Segment Open
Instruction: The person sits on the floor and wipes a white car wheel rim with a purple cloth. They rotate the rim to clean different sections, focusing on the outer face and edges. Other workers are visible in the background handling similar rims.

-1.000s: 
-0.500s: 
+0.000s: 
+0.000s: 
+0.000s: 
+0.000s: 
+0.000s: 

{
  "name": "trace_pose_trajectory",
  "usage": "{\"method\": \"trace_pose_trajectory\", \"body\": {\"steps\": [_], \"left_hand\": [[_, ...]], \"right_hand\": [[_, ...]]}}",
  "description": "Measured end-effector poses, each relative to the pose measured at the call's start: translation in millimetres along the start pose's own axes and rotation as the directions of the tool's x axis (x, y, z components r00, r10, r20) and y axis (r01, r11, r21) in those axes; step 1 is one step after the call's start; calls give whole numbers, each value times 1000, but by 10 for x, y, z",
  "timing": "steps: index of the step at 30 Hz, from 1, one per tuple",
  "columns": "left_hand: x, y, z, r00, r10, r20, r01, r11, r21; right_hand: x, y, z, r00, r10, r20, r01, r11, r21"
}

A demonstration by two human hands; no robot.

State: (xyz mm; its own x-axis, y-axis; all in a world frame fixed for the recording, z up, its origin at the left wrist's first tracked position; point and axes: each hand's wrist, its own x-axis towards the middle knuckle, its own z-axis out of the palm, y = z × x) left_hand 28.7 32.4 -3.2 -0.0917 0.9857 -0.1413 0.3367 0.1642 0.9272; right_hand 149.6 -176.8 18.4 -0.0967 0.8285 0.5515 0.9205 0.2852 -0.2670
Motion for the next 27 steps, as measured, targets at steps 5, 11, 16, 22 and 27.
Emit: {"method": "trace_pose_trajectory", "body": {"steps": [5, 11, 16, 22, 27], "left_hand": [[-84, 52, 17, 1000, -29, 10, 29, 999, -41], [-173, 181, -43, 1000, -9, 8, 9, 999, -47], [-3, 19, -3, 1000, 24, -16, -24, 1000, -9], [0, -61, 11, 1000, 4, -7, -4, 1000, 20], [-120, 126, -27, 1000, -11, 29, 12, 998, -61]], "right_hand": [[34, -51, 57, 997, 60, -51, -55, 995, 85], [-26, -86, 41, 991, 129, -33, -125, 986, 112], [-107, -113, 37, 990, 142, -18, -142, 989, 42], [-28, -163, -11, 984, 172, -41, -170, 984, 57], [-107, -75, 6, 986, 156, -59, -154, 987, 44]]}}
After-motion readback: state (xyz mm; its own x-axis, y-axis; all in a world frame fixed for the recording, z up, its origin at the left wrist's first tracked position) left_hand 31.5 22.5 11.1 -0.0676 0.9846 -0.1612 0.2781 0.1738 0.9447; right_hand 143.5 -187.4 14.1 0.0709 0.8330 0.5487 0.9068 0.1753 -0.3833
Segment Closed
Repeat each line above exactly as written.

**TASK ANSWER**:
Instruction: The person sits on the floor and wipes a white car wheel rim with a purple cloth. They rotate the rim to clean different sections, focusing on the outer face and edges. Other workers are visible in the background handling similar rims.

-1.000s: 
-0.500s: 
+0.000s: 
+0.000s: 
+0.000s: 
+0.000s: 
+0.000s: 

{
  "name": "trace_pose_trajectory",
  "usage": "{\"method\": \"trace_pose_trajectory\", \"body\": {\"steps\": [_], \"left_hand\": [[_, ...]], \"right_hand\": [[_, ...]]}}",
  "description": "Measured end-effector poses, each relative to the pose measured at the call's start: translation in millimetres along the start pose's own axes and rotation as the directions of the tool's x axis (x, y, z components r00, r10, r20) and y axis (r01, r11, r21) in those axes; step 1 is one step after the call's start; calls give whole numbers, each value times 1000, but by 10 for x, y, z",
  "timing": "steps: index of the step at 30 Hz, from 1, one per tuple",
  "columns": "left_hand: x, y, z, r00, r10, r20, r01, r11, r21; right_hand: x, y, z, r00, r10, r20, r01, r11, r21"
}

A demonstration by two human hands; no robot.

State: (xyz mm; its own x-axis, y-axis; all in a world frame fixed for the recording, z up, its origin at the left wrist's first tracked position; point and axes: each hand's wrist, its own x-axis towards the middle knuckle, its own z-axis out of the palm, y = z × x) left_hand 28.7 32.4 -3.2 -0.0917 0.9857 -0.1413 0.3367 0.1642 0.9272; right_hand 149.6 -176.8 18.4 -0.0967 0.8285 0.5515 0.9205 0.2852 -0.2670
Motion for the next 27 steps, as measured, targets at steps 5, 11, 16, 22 and 27.
Emit: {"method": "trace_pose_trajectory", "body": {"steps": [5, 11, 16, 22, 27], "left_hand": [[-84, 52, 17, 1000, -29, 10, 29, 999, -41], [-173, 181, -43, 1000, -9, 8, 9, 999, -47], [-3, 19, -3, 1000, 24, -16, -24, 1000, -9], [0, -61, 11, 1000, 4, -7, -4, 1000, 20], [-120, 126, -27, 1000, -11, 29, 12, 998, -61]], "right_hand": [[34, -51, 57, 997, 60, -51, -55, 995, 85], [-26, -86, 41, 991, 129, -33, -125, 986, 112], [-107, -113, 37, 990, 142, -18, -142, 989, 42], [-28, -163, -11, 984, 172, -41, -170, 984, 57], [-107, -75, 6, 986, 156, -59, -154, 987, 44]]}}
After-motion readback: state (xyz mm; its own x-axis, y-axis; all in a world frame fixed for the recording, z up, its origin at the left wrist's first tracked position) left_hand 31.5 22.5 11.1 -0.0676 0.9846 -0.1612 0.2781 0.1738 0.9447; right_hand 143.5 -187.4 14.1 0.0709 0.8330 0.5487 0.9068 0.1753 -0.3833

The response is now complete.